• **TASK REQUIREMENTS**
Working from the top of the records below, reproduce each line exactly, ending once you have written the line containing "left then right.".

• **EXTRACTED MATERIAL**
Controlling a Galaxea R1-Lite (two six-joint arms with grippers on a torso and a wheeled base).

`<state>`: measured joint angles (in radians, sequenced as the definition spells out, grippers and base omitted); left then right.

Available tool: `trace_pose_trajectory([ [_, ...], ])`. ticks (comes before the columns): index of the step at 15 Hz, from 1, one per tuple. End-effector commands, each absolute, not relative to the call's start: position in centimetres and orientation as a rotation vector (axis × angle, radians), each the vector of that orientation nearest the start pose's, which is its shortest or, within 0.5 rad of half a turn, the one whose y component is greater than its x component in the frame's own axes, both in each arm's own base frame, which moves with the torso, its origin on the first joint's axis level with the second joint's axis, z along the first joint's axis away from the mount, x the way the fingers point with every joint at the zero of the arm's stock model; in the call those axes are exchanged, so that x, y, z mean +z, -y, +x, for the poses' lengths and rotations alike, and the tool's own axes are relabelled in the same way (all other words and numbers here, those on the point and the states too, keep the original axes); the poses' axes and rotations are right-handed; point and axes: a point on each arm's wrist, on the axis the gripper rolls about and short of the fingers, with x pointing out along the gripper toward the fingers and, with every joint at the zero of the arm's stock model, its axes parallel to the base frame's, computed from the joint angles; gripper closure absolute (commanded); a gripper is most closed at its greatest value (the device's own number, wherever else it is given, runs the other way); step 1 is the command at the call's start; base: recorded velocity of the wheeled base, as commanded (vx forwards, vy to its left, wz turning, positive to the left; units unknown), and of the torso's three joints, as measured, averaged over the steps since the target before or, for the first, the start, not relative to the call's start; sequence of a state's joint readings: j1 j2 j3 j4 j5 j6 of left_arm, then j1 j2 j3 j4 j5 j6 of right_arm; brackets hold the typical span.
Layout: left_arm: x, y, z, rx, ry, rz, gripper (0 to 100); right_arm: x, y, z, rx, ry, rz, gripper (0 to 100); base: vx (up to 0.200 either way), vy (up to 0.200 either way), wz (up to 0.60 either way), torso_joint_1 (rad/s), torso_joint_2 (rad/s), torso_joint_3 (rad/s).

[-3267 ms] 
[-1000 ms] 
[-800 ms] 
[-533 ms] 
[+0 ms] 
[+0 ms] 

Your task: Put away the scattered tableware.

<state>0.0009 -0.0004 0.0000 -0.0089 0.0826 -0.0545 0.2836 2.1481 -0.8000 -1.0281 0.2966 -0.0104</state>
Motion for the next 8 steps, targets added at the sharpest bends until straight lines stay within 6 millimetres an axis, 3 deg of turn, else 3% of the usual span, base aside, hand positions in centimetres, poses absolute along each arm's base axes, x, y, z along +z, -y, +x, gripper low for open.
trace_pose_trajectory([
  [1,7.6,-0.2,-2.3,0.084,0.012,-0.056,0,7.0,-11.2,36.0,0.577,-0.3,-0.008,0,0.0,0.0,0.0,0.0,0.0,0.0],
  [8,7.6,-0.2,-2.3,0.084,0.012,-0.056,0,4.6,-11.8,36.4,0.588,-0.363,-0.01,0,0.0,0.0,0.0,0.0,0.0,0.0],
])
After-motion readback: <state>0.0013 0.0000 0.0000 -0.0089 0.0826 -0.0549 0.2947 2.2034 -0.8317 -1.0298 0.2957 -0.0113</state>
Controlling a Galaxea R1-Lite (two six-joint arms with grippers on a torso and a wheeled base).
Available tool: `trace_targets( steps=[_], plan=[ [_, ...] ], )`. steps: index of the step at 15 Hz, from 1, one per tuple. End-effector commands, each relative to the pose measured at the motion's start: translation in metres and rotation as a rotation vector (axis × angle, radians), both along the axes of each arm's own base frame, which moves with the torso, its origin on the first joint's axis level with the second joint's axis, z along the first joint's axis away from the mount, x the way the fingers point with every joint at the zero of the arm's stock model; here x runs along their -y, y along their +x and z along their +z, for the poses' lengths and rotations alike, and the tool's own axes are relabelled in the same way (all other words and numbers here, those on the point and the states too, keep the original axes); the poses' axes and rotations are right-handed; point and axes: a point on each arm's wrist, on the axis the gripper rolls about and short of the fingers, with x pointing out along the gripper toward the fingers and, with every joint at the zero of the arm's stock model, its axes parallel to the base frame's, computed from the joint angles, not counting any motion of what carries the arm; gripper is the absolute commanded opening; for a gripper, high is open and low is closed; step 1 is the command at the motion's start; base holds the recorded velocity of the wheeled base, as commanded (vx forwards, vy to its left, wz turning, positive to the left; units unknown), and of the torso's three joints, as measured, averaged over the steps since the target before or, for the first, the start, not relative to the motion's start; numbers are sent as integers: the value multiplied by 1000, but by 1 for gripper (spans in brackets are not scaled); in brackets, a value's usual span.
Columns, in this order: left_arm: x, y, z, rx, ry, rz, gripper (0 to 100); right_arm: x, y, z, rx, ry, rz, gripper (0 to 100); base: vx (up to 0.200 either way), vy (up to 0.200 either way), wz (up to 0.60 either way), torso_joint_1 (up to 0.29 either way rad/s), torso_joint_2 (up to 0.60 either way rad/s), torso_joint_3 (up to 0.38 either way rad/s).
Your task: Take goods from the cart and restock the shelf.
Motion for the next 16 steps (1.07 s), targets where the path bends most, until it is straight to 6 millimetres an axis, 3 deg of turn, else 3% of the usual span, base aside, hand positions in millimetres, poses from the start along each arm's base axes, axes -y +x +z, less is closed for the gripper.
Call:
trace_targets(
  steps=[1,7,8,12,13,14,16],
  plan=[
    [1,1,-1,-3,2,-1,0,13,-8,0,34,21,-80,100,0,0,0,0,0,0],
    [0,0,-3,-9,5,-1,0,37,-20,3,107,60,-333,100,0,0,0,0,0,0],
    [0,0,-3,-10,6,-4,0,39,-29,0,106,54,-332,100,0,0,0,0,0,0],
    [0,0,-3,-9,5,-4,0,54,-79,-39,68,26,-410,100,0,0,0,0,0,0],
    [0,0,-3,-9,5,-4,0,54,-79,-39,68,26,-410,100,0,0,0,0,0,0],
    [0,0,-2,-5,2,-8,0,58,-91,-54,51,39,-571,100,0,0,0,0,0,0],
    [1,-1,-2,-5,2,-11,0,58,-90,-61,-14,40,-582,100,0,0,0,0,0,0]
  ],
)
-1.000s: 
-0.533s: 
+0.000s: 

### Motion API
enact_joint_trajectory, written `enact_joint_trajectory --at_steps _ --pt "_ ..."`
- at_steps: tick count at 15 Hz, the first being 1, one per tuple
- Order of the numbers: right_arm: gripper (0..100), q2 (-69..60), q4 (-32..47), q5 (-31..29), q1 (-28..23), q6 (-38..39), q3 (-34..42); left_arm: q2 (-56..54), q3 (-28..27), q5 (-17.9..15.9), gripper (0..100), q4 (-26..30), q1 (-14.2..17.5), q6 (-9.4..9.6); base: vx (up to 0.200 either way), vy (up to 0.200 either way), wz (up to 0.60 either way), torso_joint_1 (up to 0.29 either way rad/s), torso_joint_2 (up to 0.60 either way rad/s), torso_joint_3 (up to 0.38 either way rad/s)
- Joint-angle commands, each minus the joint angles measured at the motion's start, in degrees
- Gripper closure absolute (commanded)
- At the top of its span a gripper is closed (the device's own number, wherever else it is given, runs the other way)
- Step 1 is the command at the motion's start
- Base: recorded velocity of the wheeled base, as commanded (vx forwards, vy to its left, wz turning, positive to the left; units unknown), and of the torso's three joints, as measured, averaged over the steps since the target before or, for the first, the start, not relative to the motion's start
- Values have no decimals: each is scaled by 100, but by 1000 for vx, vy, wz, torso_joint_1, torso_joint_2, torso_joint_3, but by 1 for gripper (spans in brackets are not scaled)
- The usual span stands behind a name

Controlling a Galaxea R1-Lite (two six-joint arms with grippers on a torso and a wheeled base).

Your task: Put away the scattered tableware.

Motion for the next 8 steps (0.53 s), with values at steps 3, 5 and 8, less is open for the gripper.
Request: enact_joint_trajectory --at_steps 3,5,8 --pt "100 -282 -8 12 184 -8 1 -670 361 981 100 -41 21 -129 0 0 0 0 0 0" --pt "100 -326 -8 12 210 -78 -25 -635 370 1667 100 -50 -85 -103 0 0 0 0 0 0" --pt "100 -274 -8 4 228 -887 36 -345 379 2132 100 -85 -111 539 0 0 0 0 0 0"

• **TASK ANSWER**
Controlling a Galaxea R1-Lite (two six-joint arms with grippers on a torso and a wheeled base).

`<state>`: measured joint angles (in radians, sequenced as the definition spells out, grippers and base omitted); left then right.

With that, the answer is complete.